I have a long list of items that I want to assign a number to that increases by one every time the value in the list changes. Basically I want to categorize the values in the list.
It can be assumed that the values in the list are always lumped together, but I don't know the number of instances it's repeating. The list is stored in a dataframe as of now, but the output needs to be a dataframe.

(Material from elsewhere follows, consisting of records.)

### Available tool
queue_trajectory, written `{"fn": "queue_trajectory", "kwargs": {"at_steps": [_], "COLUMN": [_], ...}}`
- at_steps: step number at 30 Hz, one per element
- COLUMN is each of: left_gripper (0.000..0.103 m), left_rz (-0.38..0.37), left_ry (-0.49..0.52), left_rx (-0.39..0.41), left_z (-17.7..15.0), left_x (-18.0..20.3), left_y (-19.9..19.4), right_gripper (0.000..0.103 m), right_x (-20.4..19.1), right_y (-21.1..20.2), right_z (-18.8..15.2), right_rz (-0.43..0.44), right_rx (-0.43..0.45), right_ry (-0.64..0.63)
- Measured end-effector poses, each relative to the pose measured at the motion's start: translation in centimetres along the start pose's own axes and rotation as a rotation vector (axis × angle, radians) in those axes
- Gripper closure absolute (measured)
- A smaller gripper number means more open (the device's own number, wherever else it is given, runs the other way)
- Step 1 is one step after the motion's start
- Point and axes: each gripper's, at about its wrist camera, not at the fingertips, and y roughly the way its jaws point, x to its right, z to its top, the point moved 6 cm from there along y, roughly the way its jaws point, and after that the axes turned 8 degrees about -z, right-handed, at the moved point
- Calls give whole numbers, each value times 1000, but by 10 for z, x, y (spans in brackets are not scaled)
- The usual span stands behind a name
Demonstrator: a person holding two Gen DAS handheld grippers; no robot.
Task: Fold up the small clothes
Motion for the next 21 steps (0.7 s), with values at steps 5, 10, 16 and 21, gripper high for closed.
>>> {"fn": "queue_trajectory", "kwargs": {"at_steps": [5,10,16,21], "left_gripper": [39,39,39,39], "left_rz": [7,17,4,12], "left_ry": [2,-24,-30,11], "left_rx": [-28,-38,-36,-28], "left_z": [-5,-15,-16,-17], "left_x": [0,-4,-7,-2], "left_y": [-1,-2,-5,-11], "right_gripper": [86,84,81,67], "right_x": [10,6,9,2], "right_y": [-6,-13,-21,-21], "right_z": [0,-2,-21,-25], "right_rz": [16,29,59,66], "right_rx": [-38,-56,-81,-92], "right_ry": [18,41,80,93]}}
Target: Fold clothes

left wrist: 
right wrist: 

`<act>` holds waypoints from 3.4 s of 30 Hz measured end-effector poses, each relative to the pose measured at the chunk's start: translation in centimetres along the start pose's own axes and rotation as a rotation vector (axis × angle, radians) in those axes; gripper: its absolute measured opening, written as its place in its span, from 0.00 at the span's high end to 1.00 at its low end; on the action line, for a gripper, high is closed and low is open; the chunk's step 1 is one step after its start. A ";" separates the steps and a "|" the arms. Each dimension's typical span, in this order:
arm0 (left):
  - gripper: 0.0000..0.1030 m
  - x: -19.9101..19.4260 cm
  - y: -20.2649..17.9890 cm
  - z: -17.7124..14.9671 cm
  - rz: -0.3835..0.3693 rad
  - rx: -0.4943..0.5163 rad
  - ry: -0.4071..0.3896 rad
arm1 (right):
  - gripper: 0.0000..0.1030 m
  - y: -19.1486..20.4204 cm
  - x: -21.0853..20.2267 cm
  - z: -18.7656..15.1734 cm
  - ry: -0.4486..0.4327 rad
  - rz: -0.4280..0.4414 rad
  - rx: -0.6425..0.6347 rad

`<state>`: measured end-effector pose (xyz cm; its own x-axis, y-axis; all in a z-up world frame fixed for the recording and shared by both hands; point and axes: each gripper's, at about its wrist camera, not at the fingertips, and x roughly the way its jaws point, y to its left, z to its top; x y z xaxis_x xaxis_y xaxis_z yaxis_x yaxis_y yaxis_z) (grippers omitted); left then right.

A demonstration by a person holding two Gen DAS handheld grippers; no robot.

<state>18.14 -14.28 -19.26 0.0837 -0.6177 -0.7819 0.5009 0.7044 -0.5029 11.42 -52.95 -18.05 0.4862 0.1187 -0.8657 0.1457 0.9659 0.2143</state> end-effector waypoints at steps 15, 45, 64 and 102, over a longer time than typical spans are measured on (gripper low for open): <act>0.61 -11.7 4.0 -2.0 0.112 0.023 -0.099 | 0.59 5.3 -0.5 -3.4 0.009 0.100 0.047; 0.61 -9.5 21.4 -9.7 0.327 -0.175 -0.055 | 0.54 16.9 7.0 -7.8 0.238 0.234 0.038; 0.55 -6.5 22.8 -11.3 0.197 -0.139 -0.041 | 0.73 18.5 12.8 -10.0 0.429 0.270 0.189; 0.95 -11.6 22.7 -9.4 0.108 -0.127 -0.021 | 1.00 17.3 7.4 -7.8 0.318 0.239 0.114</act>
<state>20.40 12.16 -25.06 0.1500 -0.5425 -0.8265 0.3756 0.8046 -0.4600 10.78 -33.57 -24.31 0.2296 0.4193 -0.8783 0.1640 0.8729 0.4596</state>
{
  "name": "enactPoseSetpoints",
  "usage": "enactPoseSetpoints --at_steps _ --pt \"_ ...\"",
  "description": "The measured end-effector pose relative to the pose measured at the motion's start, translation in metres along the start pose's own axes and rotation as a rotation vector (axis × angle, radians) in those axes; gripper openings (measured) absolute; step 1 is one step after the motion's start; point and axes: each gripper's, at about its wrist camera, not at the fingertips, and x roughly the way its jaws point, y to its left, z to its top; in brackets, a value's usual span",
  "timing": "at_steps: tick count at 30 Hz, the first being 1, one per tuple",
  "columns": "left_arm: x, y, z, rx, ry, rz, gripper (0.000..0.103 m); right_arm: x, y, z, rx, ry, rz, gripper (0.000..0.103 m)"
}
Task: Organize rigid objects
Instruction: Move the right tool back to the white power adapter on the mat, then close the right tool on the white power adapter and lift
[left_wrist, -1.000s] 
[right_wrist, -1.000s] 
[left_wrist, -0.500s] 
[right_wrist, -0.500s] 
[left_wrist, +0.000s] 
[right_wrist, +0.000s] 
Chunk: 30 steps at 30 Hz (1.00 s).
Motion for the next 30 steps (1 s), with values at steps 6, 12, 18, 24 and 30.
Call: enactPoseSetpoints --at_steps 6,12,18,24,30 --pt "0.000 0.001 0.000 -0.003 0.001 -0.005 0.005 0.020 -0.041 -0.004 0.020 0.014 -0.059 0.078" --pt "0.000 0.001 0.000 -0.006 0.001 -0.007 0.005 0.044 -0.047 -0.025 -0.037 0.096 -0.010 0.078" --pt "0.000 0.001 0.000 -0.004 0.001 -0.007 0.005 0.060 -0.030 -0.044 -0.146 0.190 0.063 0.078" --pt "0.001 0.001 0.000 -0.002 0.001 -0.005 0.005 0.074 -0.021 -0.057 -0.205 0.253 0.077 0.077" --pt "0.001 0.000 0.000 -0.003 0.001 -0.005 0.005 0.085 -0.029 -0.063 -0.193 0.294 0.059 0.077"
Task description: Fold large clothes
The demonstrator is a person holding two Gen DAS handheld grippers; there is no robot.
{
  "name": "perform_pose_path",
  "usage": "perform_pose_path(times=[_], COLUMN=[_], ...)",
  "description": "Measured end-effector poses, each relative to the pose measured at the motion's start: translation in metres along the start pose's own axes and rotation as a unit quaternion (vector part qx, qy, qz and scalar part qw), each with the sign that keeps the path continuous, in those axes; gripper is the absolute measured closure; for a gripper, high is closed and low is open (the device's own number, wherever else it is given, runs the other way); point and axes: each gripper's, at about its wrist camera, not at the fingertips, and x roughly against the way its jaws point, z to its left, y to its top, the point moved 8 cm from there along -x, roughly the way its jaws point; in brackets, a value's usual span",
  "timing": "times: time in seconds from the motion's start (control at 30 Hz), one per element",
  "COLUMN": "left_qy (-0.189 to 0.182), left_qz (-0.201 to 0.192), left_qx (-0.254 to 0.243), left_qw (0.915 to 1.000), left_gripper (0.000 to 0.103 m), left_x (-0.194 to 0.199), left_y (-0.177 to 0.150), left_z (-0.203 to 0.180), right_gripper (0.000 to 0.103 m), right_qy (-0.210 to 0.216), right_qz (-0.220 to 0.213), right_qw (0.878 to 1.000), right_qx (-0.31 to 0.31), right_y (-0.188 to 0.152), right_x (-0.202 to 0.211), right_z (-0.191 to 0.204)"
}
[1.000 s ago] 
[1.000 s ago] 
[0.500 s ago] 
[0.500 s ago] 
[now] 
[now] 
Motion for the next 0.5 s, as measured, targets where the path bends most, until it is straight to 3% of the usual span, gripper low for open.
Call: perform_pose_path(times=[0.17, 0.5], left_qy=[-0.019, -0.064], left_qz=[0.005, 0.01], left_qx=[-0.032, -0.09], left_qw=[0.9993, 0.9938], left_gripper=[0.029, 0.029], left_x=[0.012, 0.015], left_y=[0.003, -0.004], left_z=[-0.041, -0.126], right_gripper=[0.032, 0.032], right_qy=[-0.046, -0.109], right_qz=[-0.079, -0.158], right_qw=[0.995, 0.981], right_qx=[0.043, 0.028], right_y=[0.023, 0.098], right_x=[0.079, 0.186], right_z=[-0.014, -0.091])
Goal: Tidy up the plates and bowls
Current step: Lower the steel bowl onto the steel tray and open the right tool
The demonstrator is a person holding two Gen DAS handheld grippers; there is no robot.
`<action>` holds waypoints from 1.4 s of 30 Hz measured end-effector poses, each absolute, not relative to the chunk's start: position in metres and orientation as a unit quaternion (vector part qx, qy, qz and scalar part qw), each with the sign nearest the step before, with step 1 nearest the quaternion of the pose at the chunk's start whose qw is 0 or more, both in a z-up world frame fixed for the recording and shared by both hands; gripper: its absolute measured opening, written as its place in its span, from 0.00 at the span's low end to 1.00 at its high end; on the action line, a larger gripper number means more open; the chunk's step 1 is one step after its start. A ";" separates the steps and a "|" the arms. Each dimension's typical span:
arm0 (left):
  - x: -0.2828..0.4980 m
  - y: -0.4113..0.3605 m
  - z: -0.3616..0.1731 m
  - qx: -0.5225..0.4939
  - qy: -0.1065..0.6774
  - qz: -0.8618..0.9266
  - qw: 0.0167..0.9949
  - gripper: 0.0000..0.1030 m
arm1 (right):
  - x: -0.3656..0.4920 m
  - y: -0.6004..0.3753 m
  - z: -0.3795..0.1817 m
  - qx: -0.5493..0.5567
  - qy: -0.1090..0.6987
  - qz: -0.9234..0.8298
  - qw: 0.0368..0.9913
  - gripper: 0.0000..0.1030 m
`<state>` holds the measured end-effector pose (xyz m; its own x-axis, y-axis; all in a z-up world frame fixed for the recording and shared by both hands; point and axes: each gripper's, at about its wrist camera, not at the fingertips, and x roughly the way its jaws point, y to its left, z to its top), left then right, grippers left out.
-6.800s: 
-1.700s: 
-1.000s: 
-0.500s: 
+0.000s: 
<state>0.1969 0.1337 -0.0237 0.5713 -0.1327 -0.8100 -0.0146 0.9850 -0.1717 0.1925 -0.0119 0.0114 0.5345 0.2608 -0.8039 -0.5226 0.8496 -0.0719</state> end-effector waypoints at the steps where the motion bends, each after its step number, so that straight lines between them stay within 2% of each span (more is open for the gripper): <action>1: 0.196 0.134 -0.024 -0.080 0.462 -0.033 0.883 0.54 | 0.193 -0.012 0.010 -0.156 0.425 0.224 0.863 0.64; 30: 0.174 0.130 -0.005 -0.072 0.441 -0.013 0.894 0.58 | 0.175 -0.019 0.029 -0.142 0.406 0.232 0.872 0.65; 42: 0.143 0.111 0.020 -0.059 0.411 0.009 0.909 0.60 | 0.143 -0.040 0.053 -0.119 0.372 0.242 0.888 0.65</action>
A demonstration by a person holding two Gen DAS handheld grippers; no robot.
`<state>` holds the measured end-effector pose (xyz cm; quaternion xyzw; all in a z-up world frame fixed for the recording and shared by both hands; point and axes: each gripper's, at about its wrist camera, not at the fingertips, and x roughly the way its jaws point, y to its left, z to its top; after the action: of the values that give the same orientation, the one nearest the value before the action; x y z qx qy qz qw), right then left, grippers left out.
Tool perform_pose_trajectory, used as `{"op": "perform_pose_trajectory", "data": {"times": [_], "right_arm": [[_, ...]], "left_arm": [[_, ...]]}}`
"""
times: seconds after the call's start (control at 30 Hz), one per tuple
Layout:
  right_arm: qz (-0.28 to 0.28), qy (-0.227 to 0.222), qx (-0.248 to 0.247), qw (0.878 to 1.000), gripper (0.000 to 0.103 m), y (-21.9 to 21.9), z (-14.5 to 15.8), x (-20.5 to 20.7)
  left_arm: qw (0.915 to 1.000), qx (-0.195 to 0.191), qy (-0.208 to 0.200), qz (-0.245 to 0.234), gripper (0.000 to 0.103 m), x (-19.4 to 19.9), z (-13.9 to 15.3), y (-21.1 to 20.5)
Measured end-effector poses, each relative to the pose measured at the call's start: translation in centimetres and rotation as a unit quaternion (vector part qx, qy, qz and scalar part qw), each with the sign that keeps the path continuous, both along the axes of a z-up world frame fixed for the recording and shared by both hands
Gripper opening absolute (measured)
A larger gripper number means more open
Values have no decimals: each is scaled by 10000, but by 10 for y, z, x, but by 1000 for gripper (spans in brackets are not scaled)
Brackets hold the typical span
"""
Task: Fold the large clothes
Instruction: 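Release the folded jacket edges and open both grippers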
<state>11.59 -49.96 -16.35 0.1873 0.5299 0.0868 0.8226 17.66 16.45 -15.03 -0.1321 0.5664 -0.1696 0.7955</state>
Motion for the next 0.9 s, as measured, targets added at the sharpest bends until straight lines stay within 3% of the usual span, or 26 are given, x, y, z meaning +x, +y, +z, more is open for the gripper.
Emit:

Example:
my_list = ['Apple', 'Apple', 'Orange', 'Orange','Orange','Banana']
grouping = pd.DataFrame(my_list, columns=['List'])
Expected output:
List Value
0 Apple 1
1 Apple 1
2 Orange 2
3 Orange 2
4 Orange 2
5 Banana 3
I have tried with a for
loop, where it checks if the previous value is the same as the current value, but I imagine that there should be a nicer way of doing this.
Use pandas.factorize
, and add 1
if you need the category numbers to start with 1
instead of 0
:
import pandas as pd
my_list = ['Apple', 'Apple', 'Orange', 'Orange','Orange','Banana']
grouping = pd.DataFrame(my_list, columns=['List'])
grouping['code'] = pd.factorize(grouping['List'])[0] + 1
print(grouping)
Output:
List code
0 Apple 1
1 Apple 1
2 Orange 2
3 Orange 2
4 Orange 2
5 Banana 3